Ада, вне себя от любопытства, тотчас же согласилась. В субботу в девять утра Лео заехал за ней на своей «рено-5», которую не менял уже двенадцать лет. Всю поездку, сидя рядом и разглядывая его профиль, Ада удивлялась: до чего же странно, что человек, столь небрежно относящийся к своей внешности, пользуется таким успехом у женщин! И речь ведь не только о старой колымаге: это касалось и одежды – не выбранного стиля в целом, а скорее небрежности, случайности этого выбора. Даже волосы у Лео всегда были или длинными и неопрятными, или слишком короткими, потому что он редко вспоминал, что неплохо бы сходить к парикмахеру, и считал, что, если состричь их под ноль, они будут отрастать дольше. Зато он всегда выглядел подтянутым, мускулистым. А эти широко распахнутые глаза, строгий прямой нос, легкий румянец чисто выбритого лица без единой морщинки… Ада, с нежностью вспомнив, что в период их детской влюбленности щеки ее Патрокла еще были гладкими и пухлыми, как у младенца, почувствовала желание немедленно коснуться их губами и проверить, не осталось ли следов былой гладкости; желание воскликнуть «Притормози» и, как только машина остановится, откинуть сиденья, обнять его, раздеть, затянуть на себя, попробовать, каково это – заниматься с ним любовью, познать то, чего она в прошлом по незрелости или неопытности не могла и желать и что с тех пор познало так много других женщин. И в то же время Ада чувствовала себя виноватой – перед Чечилией, да и перед самим Лео: какое она имеет право бередить ему душу воспоминаниями о прошлом, таком далеком, что сейчас кажется другой геологической эпохой? Тем более что эта идея происходила скорее от любопытства, чем от физического желания. «Какая же ерунда лезет в голову!» – подумала она смущенно. К счастью, Лео не умел читать мысли. Особенно те, самые ехидные, зудевшие: «А вот Дария и думать бы не стала».
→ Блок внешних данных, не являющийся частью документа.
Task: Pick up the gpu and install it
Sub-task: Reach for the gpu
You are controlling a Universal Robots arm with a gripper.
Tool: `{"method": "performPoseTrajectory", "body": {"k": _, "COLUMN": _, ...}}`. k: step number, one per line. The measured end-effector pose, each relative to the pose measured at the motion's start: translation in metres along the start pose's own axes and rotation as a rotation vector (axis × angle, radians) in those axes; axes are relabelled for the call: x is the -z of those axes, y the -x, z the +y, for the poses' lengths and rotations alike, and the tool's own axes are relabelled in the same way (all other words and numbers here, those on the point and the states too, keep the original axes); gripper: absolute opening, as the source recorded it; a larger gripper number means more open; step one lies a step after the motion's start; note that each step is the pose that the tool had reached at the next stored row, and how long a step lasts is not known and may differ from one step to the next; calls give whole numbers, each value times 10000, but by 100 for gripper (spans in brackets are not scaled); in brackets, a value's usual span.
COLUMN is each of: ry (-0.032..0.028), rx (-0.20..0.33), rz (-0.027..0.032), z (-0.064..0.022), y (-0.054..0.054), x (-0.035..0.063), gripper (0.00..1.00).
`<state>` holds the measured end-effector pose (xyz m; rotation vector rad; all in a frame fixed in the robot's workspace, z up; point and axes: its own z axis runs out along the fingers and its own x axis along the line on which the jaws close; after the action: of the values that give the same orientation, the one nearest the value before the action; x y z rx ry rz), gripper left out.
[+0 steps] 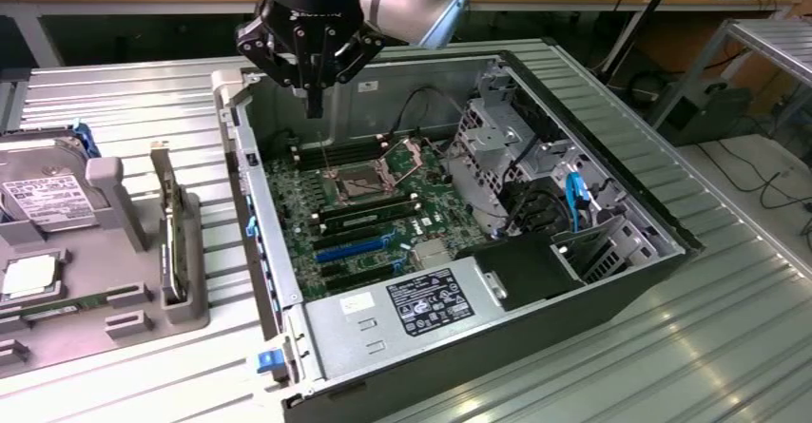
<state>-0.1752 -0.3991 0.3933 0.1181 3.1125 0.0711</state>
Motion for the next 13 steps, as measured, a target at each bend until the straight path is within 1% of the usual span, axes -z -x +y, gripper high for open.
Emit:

Но она, Ада, – не Дария, а потому заставила себя удержаться и не класть руку ему на колено, чтобы обратить его внимание на пасущуюся в поле кобылу с новорожденным жеребенком. Лео вел машину, полностью сосредоточившись на дороге и не отвлекаясь на давно знакомый ему сельский пейзаж: свежую пшеничную стерню, сгрудившихся в тени одинокого дерева овец, тонущий в пурпурно-синей дымке горизонт.